Exercise:
Reading down the listing below, count the lines where the word "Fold" shows up, then give only that count.

Dataset section:
[Start of section]
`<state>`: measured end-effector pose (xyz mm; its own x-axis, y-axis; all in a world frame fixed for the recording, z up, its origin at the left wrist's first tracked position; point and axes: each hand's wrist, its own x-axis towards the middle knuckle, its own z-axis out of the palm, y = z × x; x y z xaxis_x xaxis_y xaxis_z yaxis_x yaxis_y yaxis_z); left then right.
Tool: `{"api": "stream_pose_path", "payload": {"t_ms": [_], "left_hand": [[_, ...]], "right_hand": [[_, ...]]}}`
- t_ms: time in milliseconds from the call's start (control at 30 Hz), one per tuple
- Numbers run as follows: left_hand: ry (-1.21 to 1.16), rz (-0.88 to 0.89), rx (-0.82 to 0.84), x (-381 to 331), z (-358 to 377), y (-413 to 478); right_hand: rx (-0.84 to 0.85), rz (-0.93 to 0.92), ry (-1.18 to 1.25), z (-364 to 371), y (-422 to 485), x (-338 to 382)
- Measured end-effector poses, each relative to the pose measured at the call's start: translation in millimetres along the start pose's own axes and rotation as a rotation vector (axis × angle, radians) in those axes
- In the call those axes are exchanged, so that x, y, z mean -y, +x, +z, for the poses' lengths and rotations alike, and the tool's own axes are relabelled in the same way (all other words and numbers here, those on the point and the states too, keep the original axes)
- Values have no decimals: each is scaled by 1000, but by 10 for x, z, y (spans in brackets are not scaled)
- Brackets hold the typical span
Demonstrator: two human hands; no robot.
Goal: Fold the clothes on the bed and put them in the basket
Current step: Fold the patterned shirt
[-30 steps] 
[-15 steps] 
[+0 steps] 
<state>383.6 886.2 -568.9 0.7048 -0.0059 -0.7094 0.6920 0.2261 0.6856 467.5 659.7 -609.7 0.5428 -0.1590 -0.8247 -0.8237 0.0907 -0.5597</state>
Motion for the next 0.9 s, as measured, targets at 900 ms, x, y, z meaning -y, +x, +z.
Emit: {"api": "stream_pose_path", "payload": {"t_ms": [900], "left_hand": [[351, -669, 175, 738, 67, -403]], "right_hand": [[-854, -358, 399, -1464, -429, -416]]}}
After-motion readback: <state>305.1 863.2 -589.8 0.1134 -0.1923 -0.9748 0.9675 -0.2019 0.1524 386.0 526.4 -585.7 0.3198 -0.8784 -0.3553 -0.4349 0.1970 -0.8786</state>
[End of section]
Result:
2